Comment ça fonctionne ?
Le code du contrat est déployé sur la blockchain. Lorsqu’une condition est remplie (appel d’une fonction, envoi de tokens), le contrat s’exécute selon ses règles. L’état est enregistré on-chain ; les coûts (gas) dépendent de la complexité de l’exécution.
L'erreur classique à éviter
Déployer sans audit pour des montants ou des règles sensibles. Sous-estimer les coûts de gas et la complexité des mises à jour (immuabilité). Confondre « smart contract » avec un simple script ou un workflow no-code.
Impact business : pourquoi s'en soucier ?

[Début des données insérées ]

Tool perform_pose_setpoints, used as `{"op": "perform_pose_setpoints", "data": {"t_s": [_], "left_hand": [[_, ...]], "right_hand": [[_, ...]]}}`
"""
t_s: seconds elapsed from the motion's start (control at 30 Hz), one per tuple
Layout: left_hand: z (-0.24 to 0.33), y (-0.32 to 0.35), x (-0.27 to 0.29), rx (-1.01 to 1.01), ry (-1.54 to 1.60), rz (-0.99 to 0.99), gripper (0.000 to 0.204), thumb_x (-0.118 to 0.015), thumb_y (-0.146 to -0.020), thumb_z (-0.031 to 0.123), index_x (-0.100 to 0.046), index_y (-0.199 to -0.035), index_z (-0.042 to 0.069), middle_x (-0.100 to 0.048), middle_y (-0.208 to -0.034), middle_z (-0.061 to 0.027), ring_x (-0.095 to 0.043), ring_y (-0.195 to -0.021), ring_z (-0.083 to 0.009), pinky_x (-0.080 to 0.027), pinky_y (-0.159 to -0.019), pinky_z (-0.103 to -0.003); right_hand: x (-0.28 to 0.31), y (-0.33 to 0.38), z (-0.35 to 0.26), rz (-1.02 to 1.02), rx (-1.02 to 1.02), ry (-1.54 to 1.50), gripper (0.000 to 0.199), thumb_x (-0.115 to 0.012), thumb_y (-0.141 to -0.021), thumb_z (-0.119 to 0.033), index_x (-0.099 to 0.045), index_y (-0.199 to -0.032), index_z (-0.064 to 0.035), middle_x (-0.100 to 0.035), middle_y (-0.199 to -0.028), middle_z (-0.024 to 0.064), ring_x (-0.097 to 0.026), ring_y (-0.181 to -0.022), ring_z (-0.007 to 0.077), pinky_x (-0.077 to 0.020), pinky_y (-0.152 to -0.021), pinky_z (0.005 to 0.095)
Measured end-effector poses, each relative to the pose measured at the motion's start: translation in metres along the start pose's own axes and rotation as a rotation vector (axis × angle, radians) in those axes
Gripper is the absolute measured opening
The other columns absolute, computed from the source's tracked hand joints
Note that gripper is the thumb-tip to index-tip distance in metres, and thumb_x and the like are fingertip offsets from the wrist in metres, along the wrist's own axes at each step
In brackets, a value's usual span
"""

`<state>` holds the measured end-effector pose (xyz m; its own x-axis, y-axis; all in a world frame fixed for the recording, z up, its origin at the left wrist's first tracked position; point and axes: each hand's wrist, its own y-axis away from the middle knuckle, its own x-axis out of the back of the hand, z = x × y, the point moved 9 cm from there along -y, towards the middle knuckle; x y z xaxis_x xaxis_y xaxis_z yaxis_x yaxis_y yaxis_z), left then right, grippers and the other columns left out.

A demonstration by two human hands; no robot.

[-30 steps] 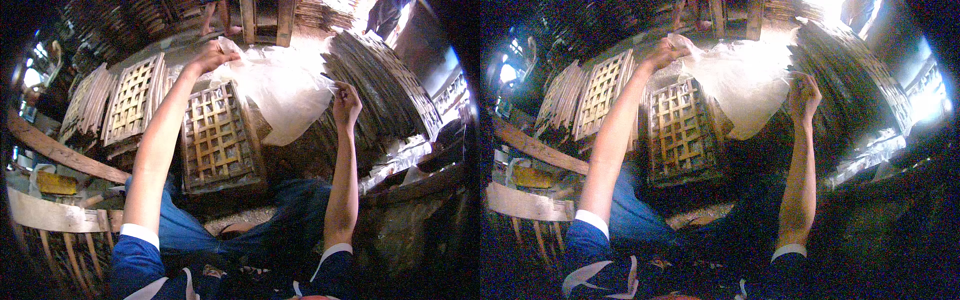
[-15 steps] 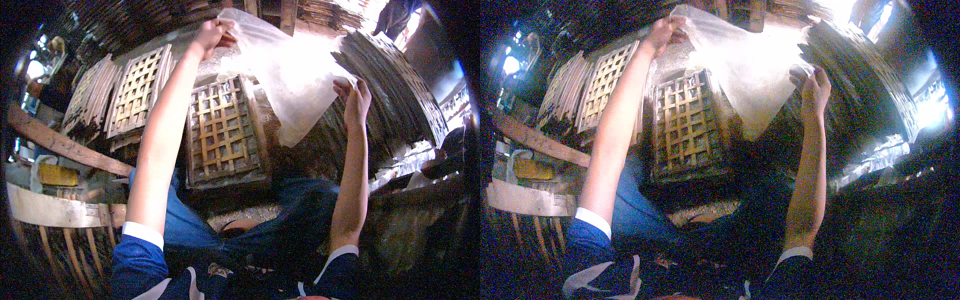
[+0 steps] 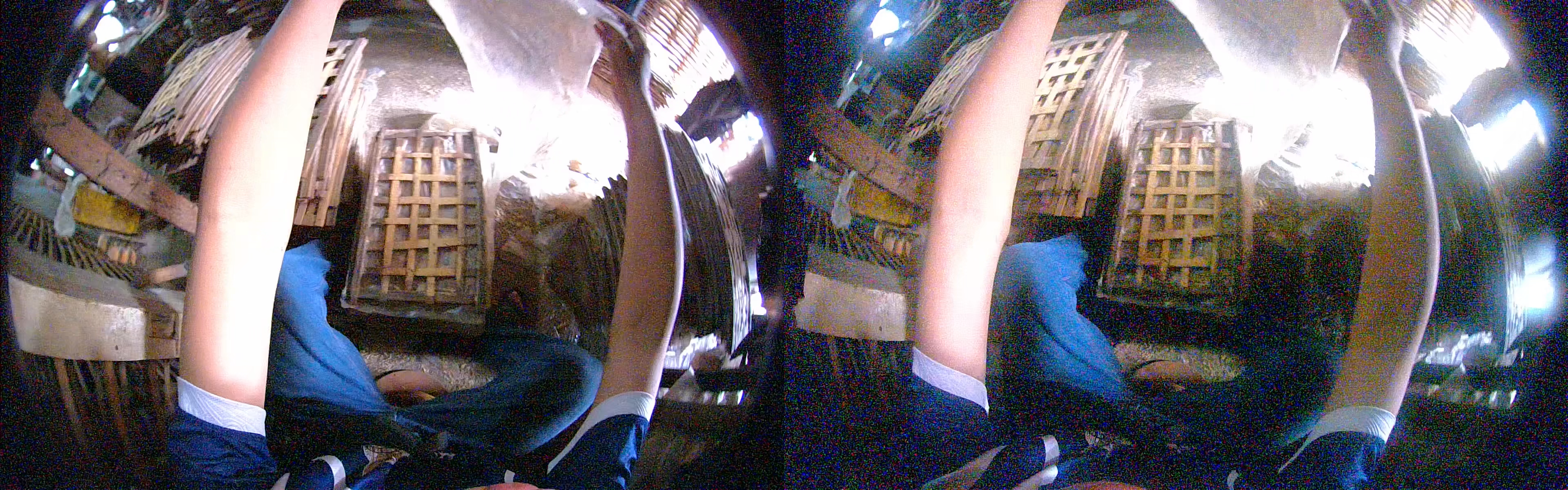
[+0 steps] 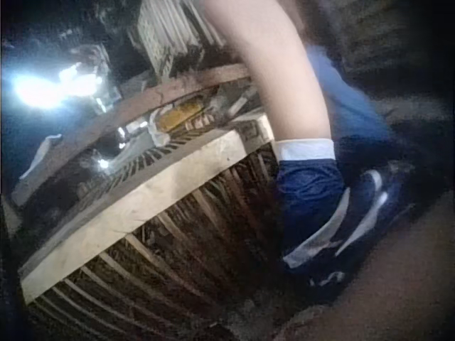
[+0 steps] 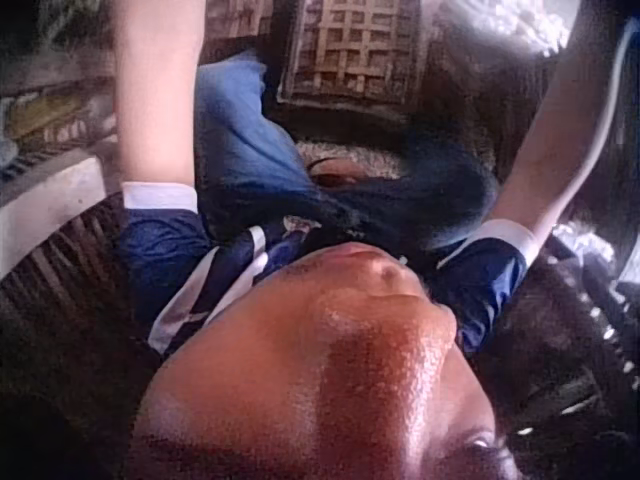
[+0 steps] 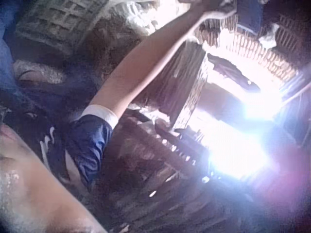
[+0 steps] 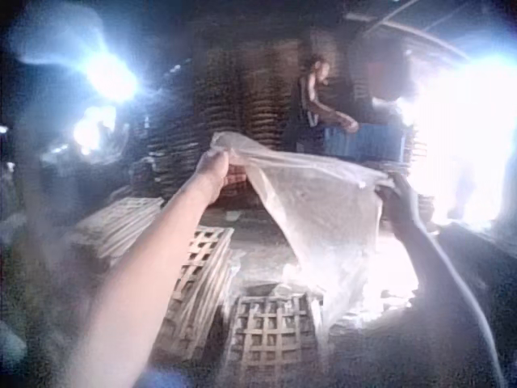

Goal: The person sits on the floor and assembles wooden lattice frames by hand. They pick up a frame, adjust the slats, and place it on a plastic-wrapped stack, repeating the process with additional frames.

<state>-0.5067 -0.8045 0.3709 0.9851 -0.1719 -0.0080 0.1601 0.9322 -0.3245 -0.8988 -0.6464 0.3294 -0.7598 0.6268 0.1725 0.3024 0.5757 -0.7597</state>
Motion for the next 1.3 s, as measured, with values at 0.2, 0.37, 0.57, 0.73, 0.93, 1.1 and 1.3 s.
{"op": "perform_pose_setpoints", "data": {"t_s": [0.2,0.37,0.57,0.73,0.93,1.1,1.3], "left_hand": [[-0.002,-0.026,0.097,-0.196,0.208,0.109,0.032,-0.04,-0.098,0.029,-0.061,-0.106,0.006,-0.068,-0.091,-0.01,-0.067,-0.08,-0.0202,-0.057,-0.067,-0.033],[0.03,0.08,0.137,-0.667,-0.234,0.351,0.037,-0.046,-0.096,0.034,-0.057,-0.071,0.008,-0.055,-0.063,-0.0052,-0.058,-0.064,-0.0153,-0.04,-0.048,-0.035],[-0.063,0.194,0.136,-0.748,-0.684,0.089,0.023,-0.06,-0.087,0.03,-0.062,-0.087,0.007,-0.065,-0.074,-0.0095,-0.065,-0.069,-0.0222,-0.05,-0.063,-0.039],[-0.104,0.301,0.08,-0.872,-0.687,-0.457,0.011,-0.062,-0.076,0.018,-0.056,-0.077,0.008,-0.058,-0.058,-0.0092,-0.063,-0.055,-0.0282,-0.049,-0.051,-0.04],[-0.231,0.349,0.072,-0.176,-1.208,-0.949,0.022,-0.059,-0.072,0.029,-0.067,-0.077,0.009,-0.064,-0.067,-0.0174,-0.065,-0.064,-0.0361,-0.052,-0.059,-0.048],[-0.306,0.423,0.075,0.273,-1.347,-1.415,0.036,-0.065,-0.075,0.039,-0.071,-0.094,0.009,-0.071,-0.086,-0.014,-0.068,-0.084,-0.0309,-0.054,-0.072,-0.045],[-0.373,0.408,0.076,0.421,-1.036,-1.3,0.065,-0.067,-0.072,0.064,-0.071,-0.104,0.007,-0.071,-0.099,-0.0134,-0.067,-0.093,-0.0295,-0.053,-0.082,-0.041]], "right_hand": [[-0.072,-0.063,0.006,-0.017,0.093,-0.601,0.044,-0.053,-0.095,-0.019,-0.038,-0.135,-0.0102,-0.051,-0.127,0.012,-0.056,-0.11,0.0276,-0.0441,-0.1,0.0446],[-0.11,-0.029,0.0,-0.144,0.048,-0.194,0.03,-0.053,-0.097,-0.028,-0.049,-0.122,-0.0103,-0.059,-0.113,0.01,-0.057,-0.101,0.0217,-0.0444,-0.091,0.0368],[-0.118,0.11,-0.028,-0.174,0.038,0.444,0.029,-0.054,-0.097,-0.031,-0.063,-0.103,-0.0039,-0.065,-0.09,0.0069,-0.058,-0.082,0.0145,-0.0468,-0.077,0.0271],[-0.08,0.238,0.046,-0.261,-0.228,0.014,0.02,-0.052,-0.097,-0.019,-0.065,-0.105,-0.0054,-0.066,-0.097,0.0075,-0.062,-0.093,0.0163,-0.0502,-0.086,0.0319],[-0.094,0.381,0.047,-0.93,-0.056,0.512,0.049,-0.064,-0.085,-0.03,-0.058,-0.127,-0.0045,-0.06,-0.122,0.0188,-0.06,-0.112,0.031,-0.0502,-0.094,0.0379],[-0.11,0.436,0.035,-1.161,-0.512,0.21,0.047,-0.066,-0.075,-0.033,-0.067,-0.111,-0.0021,-0.065,-0.117,0.019,-0.061,-0.111,0.0322,-0.0496,-0.092,0.0398],[-0.104,0.525,0.072,-1.335,-0.549,0.244,0.039,-0.06,-0.076,-0.036,-0.071,-0.098,-0.0061,-0.071,-0.091,0.0158,-0.067,-0.084,0.0302,-0.0516,-0.08,0.0381]]}}
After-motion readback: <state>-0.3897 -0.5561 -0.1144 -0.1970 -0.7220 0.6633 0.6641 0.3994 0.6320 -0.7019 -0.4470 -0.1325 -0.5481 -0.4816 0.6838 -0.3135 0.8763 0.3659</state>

Dans l’écosystème crypto/Web3, les smart contracts sont le socle des applications décentralisées (tokens, prêts, enchères). Pour une entreprise qui explore la blockchain, comprendre les coûts de déploiement, d’audit et de maintenance est essentiel. En dehors de la blockchain, l’idée de « contrat auto-exécutable » inspire des solutions de paiement conditionnel ou de release de fonds (escrow), sans forcément passer par la crypto.
La règle d'or
Faire auditer les contrats qui gèrent des fonds ou des droits. Tester sur des testnets avant la production. Documenter les règles métier et les conditions d’exécution.